De família produtiva e predestinadamente católica sem missa, cresci ouvindo os cultos matutinos, vespertinos, notúrnicos e até madrugadinos da rocambolesca e empavonada Igreja Presbicheriana. Localizada nos fundos de minha humilde residência, no longínquo subúrbio carioca, o templo de todos os amores era dirigido com mãos de luvas de pelica pelo bispo Tim Mello Rego, um dos maiores oradores da região era tido e havido como papa regenerador da irmandade perdida entre lençóis de alta rotatividade. Especialista em línguas, principalmente a hispânica, Mello Rego era um craque na arte de desobstruir caminhos sem a necessidade de oferendas em dólares, euros ou libras esterlinas.
Mesmo desvalorizado pelos reis polarizadores, o Real era bem aceito. Nada de ostentação, mas, nos bastidores, só aceitava vinhos franceses e australianos e caviar russo. Argentinos, chilenos e gaúchos eram distribuídos em forma de cesta básica. Sob o lema Deus acima de tudo, Brasil acima de tudo e nós embaixo de todos, a congregação, ao contrário do que muitos imaginavam, não era somente um reduto destinado ao povo de ré. Com apoio direto e irrestrito dos pastores Mela Saia, Paula Latejano, Crispin Tinho, Levi Adão e Peri Kitho, Mello Rego tinha por dever de ofício doar para meninos, rapazes e madurões de A a Z. Idosos só em ocasiões festivas.
Às vezes, o bispo abria alguma exceção para atendimentos superiores e excepcionais. Eram realmente casos de última instância. Lembro-me bem do problema apresentado pelo vizinho Silas Cando. No sufoco e não suportando mais o peso dos chifres, Silas procurou o bispo para tentar tirar um caboclo que não saia de cima de sua mulher. Era a especialidade de Mello Rego. Experimentado no enfrentamento de homo erectus advindos de entidades de matrizes africanas, o chefe da Igreja Presbicheriana assumiu o conflito como se quisesse se intrometer entre o caboclo e a jovem senhora, conhecida na redondeza apenas pelos sobrenomes: Deide Costa.
O corno não era um exemplo de marido, mas a vizinhança, etílica e festivamente ecumênica, não tolerava o fato de Silas Cando ser obrigado a dividir a patroa dia e noite com um sujeito oculto. Daí terem criado um mutirão regado a angu à baiana e muita cajuína para recorrer a Mello Rego, o poderoso chefão da arregaçante casa de fé. No meio do culto, foi uma luta insana e inglória para livrar a mulher do pererecamento com o caboclo Senta Pua.
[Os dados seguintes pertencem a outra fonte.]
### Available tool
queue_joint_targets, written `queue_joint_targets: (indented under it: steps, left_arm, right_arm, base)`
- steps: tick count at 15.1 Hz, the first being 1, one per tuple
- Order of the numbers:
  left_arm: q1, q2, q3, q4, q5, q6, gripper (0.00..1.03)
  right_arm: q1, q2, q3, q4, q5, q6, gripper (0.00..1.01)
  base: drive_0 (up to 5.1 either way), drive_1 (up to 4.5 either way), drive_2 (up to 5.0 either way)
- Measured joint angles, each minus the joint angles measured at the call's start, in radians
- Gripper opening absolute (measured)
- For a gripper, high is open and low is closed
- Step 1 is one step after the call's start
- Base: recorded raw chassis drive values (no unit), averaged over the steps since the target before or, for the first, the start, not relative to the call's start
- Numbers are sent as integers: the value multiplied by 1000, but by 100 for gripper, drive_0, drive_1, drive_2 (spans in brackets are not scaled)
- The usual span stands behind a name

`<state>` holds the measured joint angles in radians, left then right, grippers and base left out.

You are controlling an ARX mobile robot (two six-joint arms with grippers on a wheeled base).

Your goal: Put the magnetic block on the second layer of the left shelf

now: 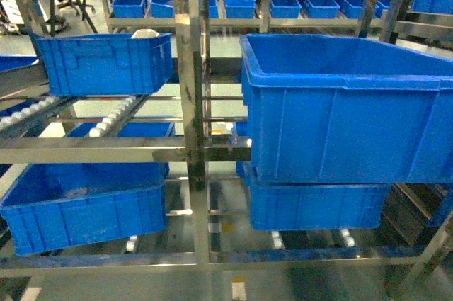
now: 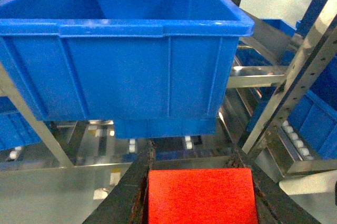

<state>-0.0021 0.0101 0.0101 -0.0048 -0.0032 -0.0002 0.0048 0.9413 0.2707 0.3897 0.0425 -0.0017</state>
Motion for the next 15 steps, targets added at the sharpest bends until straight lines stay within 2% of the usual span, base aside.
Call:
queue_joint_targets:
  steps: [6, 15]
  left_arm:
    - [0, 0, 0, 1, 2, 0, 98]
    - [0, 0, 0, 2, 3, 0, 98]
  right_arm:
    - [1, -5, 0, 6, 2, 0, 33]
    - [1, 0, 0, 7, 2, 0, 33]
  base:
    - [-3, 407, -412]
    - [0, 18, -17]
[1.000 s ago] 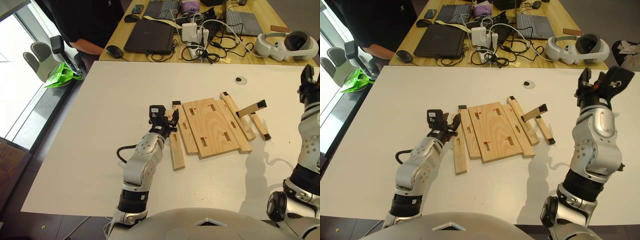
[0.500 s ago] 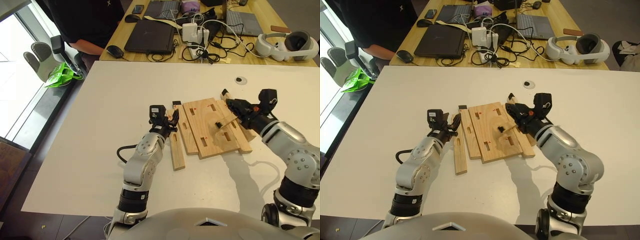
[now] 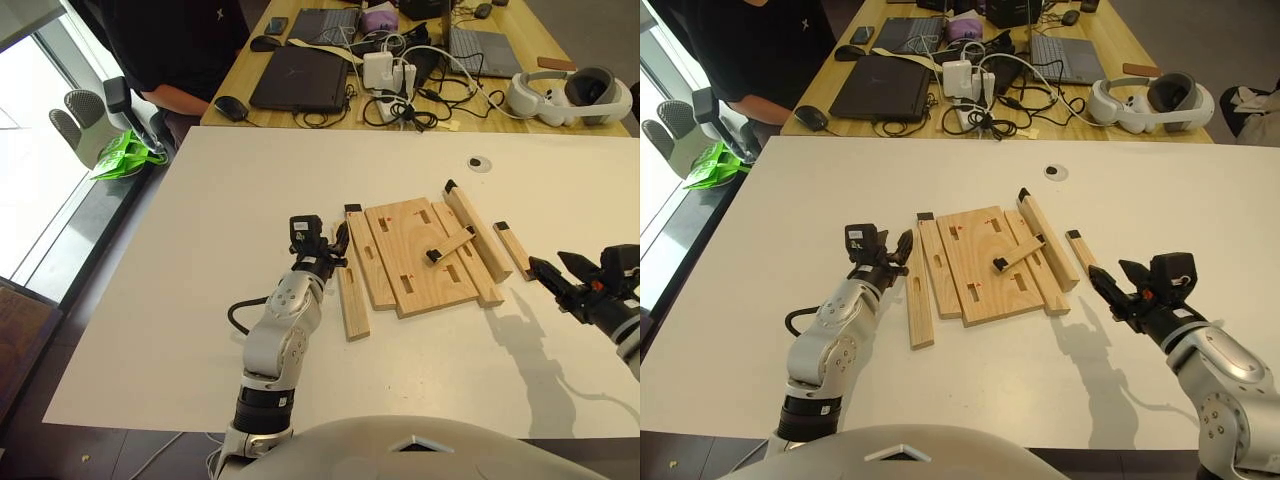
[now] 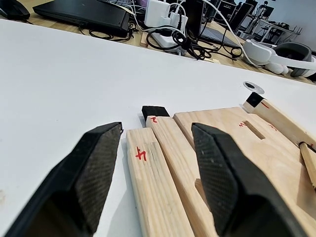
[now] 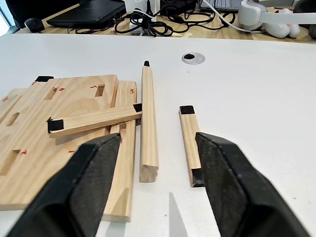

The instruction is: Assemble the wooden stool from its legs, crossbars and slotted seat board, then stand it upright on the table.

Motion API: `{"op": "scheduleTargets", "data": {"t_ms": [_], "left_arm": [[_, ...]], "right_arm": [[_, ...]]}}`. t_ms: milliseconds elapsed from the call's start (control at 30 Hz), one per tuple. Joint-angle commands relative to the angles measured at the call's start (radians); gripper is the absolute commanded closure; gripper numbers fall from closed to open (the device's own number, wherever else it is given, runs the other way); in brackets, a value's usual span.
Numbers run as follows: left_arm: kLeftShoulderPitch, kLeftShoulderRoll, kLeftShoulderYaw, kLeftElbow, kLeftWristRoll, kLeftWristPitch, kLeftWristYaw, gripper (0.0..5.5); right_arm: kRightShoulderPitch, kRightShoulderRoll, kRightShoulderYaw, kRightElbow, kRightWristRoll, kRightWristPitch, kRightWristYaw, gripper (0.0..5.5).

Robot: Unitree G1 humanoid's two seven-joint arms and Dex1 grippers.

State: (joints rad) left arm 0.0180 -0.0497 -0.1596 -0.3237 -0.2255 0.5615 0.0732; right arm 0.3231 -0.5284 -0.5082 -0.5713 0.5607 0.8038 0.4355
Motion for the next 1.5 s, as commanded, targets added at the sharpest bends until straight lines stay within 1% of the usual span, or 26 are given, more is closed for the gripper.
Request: {"op": "scheduleTargets", "data": {"t_ms": [33,233,400,567,900,1133,1267,1433,1500], "left_arm": [[-0.012,-0.023,-0.002,0.001,0.007,0.003,-0.003,2.91],[-0.026,-0.025,-0.01,0.013,0.01,0.007,-0.009,2.91],[-0.029,-0.042,-0.014,0.017,0.012,-0.003,0.006,2.91],[-0.04,-0.059,-0.024,0.031,0.011,-0.018,0.021,2.91],[-0.052,-0.074,-0.051,0.056,0.005,-0.049,0.049,2.91],[-0.061,-0.072,-0.063,0.072,-0.003,-0.06,0.05,2.91],[-0.064,-0.068,-0.068,0.079,-0.005,-0.061,0.045,2.91],[-0.064,-0.07,-0.066,0.08,-0.005,-0.065,0.05,2.91],[-0.065,-0.07,-0.066,0.081,-0.006,-0.065,0.051,2.91]], "right_arm": [[-0.053,-0.003,0.044,0.12,-0.015,-0.041,0.028,2.69],[-0.067,-0.027,0.064,0.196,0.062,-0.019,0.128,2.69],[-0.11,-0.077,0.097,0.305,0.002,-0.067,0.161,2.69],[-0.168,-0.094,0.155,0.411,-0.04,-0.123,0.209,2.69],[-0.203,-0.156,0.269,0.531,-0.138,-0.183,0.289,2.69],[-0.257,-0.112,0.302,0.584,-0.174,-0.228,0.272,2.69],[-0.276,-0.088,0.305,0.576,-0.156,-0.223,0.275,2.69],[-0.32,-0.104,0.331,0.602,-0.166,-0.198,0.289,2.69],[-0.334,-0.129,0.362,0.616,-0.19,-0.176,0.296,2.69]]}}
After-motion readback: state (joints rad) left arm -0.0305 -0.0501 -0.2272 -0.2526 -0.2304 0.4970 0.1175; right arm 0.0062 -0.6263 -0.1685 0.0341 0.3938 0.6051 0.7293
De posse de seu mágico cajado forjado no mais puro Pau Brasil, o bispo precisou agir com firmeza acima do necessário.
Ungido pela força do plenário e com o olhar firme no membro africano, deu várias cajadadas nas partes pudendas de dona Deide Costa até que Senta Pua subisse, como se diz no vernáculo do povo que normalmente usa um homem ou uma mulher como instrumento para se manifestar. Obviamente que, no caso em questão, tratava-se de um macho alfa dos bons. Para surpresa geral, o cavalo (nome dado a quem empresta o corpo para o baixamento de entidades) era conhecido de todos, particularmente de todas. Italiano de berço, carioca por opção e suburbano de sacanagem, Giuseppe Kadura era o sujeito oculto.
Descoberto, ele só não foi linchado pelos maridos do vizinho corno porque suas mulheres, com ajuda de Mello Rego, intercederam. Liderados pelo japonês Sujiro Kesuma, mestre da igreja budista do bairro, os chifrudos obrigaram Giuseppe a se homiziar com Mello Rego na sacristia da Igreja Presbicheriana, de onde só saíram 15 dias depois com ajuda do motorista do bispo, seu Fujiro na Kombi. Desconheço o fim dos dois. O que sei é que, sem o apoio de Tim Mello Rego, os maridos ficaram órfãos e o bairro acabou infestado de novos caboclos. Pastores nas horas vagas, três deles – Lucas Trado, Tomas Leite e Paulo Minozzo – até hoje fazem rondas diárias nas camas alheias. Tudo em nome da fé. Para evitar constrangimentos e perseguições, o trio sempre informa aos cornos que, durante a fornicação, Deus nunca os deixa sozinhos.